4. Нужно ли учитывать при разработке миграционного законодательства и планировании миграционной политики идентичность принимающей страны? Может ли считаться одной из приоритетных целей данной политики сохранение социокультурного ядра страны? Как Вы относитесь к перспективе формирования вокруг российского государства особого геокультурного мира по типу британского Содружества наций?
Безусловно, разрабатывая российскую миграционную политику, мы должны учитывать российский менталитет, прогнозировать будущие взаимоотношения между мигрантами и коренными россиянами. Иначе, решив с помощью мигрантов свои сегодняшние проблемы, мы получим завтра проблемы еще более сложные. Что касается социокультурного ядра российского общества, отдельной российской семьи, и, наконец, личности и его учета при проведении миграционной политики, то здесь не так все просто. Прежде всего, социокультурное ядро необходимо определить.
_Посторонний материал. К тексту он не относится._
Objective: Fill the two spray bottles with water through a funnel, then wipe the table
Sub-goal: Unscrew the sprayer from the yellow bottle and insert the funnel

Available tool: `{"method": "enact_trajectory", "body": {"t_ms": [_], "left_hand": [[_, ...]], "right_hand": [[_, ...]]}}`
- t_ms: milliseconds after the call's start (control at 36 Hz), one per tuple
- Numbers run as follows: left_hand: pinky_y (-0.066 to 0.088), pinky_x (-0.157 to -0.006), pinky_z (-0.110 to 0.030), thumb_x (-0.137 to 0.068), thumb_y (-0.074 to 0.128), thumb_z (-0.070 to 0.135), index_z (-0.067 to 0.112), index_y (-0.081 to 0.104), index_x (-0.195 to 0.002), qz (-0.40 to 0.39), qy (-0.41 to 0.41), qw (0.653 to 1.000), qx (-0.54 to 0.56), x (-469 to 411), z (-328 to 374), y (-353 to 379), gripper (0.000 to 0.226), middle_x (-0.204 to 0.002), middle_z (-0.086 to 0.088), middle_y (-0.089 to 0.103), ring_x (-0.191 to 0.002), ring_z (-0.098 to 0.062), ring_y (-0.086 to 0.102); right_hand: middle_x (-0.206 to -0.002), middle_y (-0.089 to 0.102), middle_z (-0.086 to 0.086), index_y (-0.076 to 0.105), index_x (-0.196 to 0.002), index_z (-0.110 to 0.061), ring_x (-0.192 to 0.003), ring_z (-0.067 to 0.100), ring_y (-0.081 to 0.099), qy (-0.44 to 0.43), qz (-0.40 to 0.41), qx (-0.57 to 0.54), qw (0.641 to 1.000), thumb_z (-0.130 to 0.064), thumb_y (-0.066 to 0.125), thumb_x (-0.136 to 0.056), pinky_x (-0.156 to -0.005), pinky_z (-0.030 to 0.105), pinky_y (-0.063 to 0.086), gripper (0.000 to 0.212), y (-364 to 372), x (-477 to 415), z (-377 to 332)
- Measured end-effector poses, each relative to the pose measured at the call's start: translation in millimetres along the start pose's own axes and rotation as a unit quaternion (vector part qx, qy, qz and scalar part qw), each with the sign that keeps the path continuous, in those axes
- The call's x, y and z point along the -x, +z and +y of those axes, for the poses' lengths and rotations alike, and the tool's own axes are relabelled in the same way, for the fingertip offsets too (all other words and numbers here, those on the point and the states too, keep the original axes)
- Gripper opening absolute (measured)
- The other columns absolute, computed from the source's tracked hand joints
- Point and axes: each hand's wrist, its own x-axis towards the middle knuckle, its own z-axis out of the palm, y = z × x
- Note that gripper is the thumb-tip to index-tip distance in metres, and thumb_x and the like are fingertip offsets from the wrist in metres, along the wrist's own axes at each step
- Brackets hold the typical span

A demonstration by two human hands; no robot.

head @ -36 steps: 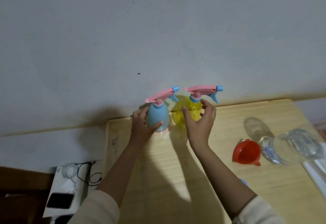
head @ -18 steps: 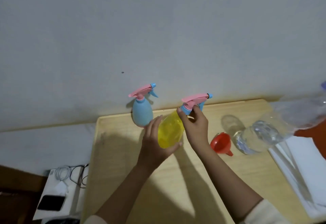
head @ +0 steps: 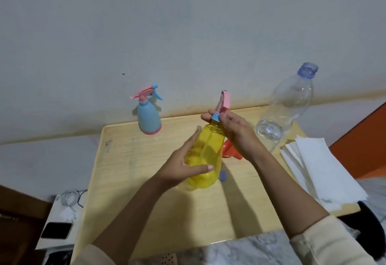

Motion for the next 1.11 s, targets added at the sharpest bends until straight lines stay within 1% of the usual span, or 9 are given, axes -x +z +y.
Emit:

А как определить русскую душу? Понять Россию умом? Что входит в содержательную основу российской национальной идентичности у русского или бурята, калмыка или украинца, дагестанца или казаха, являющихся российскими гражданами? Исторический опыт принятия в гражданство свидетельствует: знание государственного языка; законов принимающей страны; определенное время проживания в стране (иногда длительное), за которое происходит овладение основами культуры; определенная экономическая самостоятельность — вот критерии, по которым можно оценивать готовность мигранта принять новую культуру страны пребывания. Определять же социокультурное ядро в многонациональной России в условиях динамично меняющегося мира сложно. Боюсь, что «сухой остаток» будет слишком мал.
Вопрос о формировании вокруг российского государства, прежде всего со странами СНГ, особого геокультурного мира чрезвычайно интересен. Для этого сегодня есть хорошие предпосылки. Есть многомиллионная русскоязычная диаспора, есть десятилетия совместного пребывания в едином государстве, социальные, экономические и культурные связи, а также многое другое. Создание такой культурной общности может стать в перспективе одной из главных задач российской миграционной политики.